- [What is needed]: Your response should consist of the full data, set down exactly.

>>>

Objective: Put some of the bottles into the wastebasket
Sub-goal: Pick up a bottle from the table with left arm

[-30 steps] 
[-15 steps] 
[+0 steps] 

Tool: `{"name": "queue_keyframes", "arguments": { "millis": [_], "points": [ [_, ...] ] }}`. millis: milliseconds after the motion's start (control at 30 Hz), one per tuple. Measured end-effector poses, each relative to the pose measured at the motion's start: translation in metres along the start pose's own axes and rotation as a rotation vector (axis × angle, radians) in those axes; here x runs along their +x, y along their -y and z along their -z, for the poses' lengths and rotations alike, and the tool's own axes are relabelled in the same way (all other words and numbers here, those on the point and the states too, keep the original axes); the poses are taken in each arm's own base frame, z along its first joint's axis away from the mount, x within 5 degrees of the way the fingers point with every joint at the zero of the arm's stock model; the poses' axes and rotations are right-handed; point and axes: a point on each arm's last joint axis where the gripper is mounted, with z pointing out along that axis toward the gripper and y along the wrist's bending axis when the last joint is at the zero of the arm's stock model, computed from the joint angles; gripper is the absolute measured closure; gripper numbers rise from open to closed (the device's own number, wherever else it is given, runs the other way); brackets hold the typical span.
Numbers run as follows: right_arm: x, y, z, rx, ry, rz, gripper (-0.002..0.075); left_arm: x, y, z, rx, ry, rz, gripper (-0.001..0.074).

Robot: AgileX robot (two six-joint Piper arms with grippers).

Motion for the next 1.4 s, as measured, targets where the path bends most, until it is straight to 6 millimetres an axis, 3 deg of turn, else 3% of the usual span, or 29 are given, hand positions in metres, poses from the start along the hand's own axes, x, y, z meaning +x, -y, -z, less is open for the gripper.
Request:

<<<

- [The answer]:
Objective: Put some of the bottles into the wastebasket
Sub-goal: Pick up a bottle from the table with left arm

[-30 steps] 
[-15 steps] 
[+0 steps] 

Tool: `{"name": "queue_keyframes", "arguments": { "millis": [_], "points": [ [_, ...] ] }}`. millis: milliseconds after the motion's start (control at 30 Hz), one per tuple. Measured end-effector poses, each relative to the pose measured at the motion's start: translation in metres along the start pose's own axes and rotation as a rotation vector (axis × angle, radians) in those axes; here x runs along their +x, y along their -y and z along their -z, for the poses' lengths and rotations alike, and the tool's own axes are relabelled in the same way (all other words and numbers here, those on the point and the states too, keep the original axes); the poses are taken in each arm's own base frame, z along its first joint's axis away from the mount, x within 5 degrees of the way the fingers point with every joint at the zero of the arm's stock model; the poses' axes and rotations are right-handed; point and axes: a point on each arm's last joint axis where the gripper is mounted, with z pointing out along that axis toward the gripper and y along the wrist's bending axis when the last joint is at the zero of the arm's stock model, computed from the joint angles; gripper is the absolute measured closure; gripper numbers rise from open to closed (the device's own number, wherever else it is given, runs the other way); brackets hold the typical span.
Numbers run as follows: right_arm: x, y, z, rx, ry, rz, gripper (-0.002..0.075); left_arm: x, y, z, rx, ry, rz, gripper (-0.001..0.074).

Robot: AgileX robot (two six-joint Piper arms with grippers).

Motion for the next 1.4 s, as measured, targets where the path bends most, until it is straight to 6 millimetres an axis, 3 deg of turn, else 3% of the usual span, or 29 are given, hand positions in metres, poses from the start along the hand's own axes, x, y, z meaning +x, -y, -z, less is open for the gripper.
Request:

No more output is required for this exercise.